- TASK STATEMENT: Give back all of the data exactly as written.

THE DATA START

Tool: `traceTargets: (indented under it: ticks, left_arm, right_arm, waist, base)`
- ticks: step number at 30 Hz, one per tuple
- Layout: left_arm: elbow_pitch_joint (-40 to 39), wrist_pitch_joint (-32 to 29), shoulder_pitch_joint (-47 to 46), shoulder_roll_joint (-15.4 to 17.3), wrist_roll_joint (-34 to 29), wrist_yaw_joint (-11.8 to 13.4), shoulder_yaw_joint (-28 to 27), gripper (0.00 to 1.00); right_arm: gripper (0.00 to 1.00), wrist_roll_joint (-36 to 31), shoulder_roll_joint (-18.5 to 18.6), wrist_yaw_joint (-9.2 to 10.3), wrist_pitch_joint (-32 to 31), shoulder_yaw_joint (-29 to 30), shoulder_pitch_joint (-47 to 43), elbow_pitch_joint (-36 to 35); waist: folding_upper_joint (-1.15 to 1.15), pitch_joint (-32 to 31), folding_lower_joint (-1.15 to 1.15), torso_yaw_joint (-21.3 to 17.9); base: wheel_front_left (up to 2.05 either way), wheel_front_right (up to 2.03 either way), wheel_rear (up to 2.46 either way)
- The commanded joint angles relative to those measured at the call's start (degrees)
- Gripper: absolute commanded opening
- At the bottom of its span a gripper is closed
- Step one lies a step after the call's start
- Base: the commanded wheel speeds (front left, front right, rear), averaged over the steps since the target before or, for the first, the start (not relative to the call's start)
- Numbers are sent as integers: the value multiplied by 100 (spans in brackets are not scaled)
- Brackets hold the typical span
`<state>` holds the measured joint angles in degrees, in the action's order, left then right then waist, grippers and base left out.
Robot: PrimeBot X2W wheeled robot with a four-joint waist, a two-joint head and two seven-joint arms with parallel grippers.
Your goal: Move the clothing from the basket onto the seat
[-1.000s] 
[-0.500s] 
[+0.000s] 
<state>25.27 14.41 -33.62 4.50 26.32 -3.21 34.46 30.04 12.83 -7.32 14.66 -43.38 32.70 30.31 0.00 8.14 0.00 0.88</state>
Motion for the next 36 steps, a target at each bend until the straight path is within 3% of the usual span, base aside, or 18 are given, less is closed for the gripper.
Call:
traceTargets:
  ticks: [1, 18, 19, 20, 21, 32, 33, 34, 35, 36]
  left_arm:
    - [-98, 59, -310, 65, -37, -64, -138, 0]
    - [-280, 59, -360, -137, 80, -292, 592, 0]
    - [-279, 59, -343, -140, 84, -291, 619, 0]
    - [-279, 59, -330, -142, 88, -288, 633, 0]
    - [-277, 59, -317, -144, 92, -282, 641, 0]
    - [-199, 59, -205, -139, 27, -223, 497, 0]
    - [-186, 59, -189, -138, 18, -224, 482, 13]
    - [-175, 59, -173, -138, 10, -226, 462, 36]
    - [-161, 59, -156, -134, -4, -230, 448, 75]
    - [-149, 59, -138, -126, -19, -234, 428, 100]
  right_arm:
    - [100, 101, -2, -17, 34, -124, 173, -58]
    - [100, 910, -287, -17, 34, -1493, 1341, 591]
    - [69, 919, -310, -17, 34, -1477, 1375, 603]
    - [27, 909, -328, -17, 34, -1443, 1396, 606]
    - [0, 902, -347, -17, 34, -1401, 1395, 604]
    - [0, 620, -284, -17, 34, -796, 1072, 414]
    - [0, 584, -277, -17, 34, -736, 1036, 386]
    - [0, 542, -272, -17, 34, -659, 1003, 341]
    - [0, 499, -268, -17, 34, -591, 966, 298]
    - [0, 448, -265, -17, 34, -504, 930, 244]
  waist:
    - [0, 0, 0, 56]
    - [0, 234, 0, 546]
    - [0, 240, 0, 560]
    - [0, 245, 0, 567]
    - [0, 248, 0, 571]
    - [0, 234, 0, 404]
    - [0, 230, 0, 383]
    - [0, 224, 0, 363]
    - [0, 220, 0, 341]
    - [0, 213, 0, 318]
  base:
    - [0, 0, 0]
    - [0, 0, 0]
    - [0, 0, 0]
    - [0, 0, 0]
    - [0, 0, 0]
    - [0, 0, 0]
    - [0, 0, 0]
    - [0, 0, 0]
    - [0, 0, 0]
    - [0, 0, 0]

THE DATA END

- EXERCISE SOLUTION:
Tool: `traceTargets: (indented under it: ticks, left_arm, right_arm, waist, base)`
- ticks: step number at 30 Hz, one per tuple
- Layout: left_arm: elbow_pitch_joint (-40 to 39), wrist_pitch_joint (-32 to 29), shoulder_pitch_joint (-47 to 46), shoulder_roll_joint (-15.4 to 17.3), wrist_roll_joint (-34 to 29), wrist_yaw_joint (-11.8 to 13.4), shoulder_yaw_joint (-28 to 27), gripper (0.00 to 1.00); right_arm: gripper (0.00 to 1.00), wrist_roll_joint (-36 to 31), shoulder_roll_joint (-18.5 to 18.6), wrist_yaw_joint (-9.2 to 10.3), wrist_pitch_joint (-32 to 31), shoulder_yaw_joint (-29 to 30), shoulder_pitch_joint (-47 to 43), elbow_pitch_joint (-36 to 35); waist: folding_upper_joint (-1.15 to 1.15), pitch_joint (-32 to 31), folding_lower_joint (-1.15 to 1.15), torso_yaw_joint (-21.3 to 17.9); base: wheel_front_left (up to 2.05 either way), wheel_front_right (up to 2.03 either way), wheel_rear (up to 2.46 either way)
- The commanded joint angles relative to those measured at the call's start (degrees)
- Gripper: absolute commanded opening
- At the bottom of its span a gripper is closed
- Step one lies a step after the call's start
- Base: the commanded wheel speeds (front left, front right, rear), averaged over the steps since the target before or, for the first, the start (not relative to the call's start)
- Numbers are sent as integers: the value multiplied by 100 (spans in brackets are not scaled)
- Brackets hold the typical span
`<state>` holds the measured joint angles in degrees, in the action's order, left then right then waist, grippers and base left out.
Robot: PrimeBot X2W wheeled robot with a four-joint waist, a two-joint head and two seven-joint arms with parallel grippers.
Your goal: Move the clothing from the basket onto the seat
[-1.000s] 
[-0.500s] 
[+0.000s] 
<state>25.27 14.41 -33.62 4.50 26.32 -3.21 34.46 30.04 12.83 -7.32 14.66 -43.38 32.70 30.31 0.00 8.14 0.00 0.88</state>
Motion for the next 36 steps, a target at each bend until the straight path is within 3% of the usual span, base aside, or 18 are given, less is closed for the gripper.
Call:
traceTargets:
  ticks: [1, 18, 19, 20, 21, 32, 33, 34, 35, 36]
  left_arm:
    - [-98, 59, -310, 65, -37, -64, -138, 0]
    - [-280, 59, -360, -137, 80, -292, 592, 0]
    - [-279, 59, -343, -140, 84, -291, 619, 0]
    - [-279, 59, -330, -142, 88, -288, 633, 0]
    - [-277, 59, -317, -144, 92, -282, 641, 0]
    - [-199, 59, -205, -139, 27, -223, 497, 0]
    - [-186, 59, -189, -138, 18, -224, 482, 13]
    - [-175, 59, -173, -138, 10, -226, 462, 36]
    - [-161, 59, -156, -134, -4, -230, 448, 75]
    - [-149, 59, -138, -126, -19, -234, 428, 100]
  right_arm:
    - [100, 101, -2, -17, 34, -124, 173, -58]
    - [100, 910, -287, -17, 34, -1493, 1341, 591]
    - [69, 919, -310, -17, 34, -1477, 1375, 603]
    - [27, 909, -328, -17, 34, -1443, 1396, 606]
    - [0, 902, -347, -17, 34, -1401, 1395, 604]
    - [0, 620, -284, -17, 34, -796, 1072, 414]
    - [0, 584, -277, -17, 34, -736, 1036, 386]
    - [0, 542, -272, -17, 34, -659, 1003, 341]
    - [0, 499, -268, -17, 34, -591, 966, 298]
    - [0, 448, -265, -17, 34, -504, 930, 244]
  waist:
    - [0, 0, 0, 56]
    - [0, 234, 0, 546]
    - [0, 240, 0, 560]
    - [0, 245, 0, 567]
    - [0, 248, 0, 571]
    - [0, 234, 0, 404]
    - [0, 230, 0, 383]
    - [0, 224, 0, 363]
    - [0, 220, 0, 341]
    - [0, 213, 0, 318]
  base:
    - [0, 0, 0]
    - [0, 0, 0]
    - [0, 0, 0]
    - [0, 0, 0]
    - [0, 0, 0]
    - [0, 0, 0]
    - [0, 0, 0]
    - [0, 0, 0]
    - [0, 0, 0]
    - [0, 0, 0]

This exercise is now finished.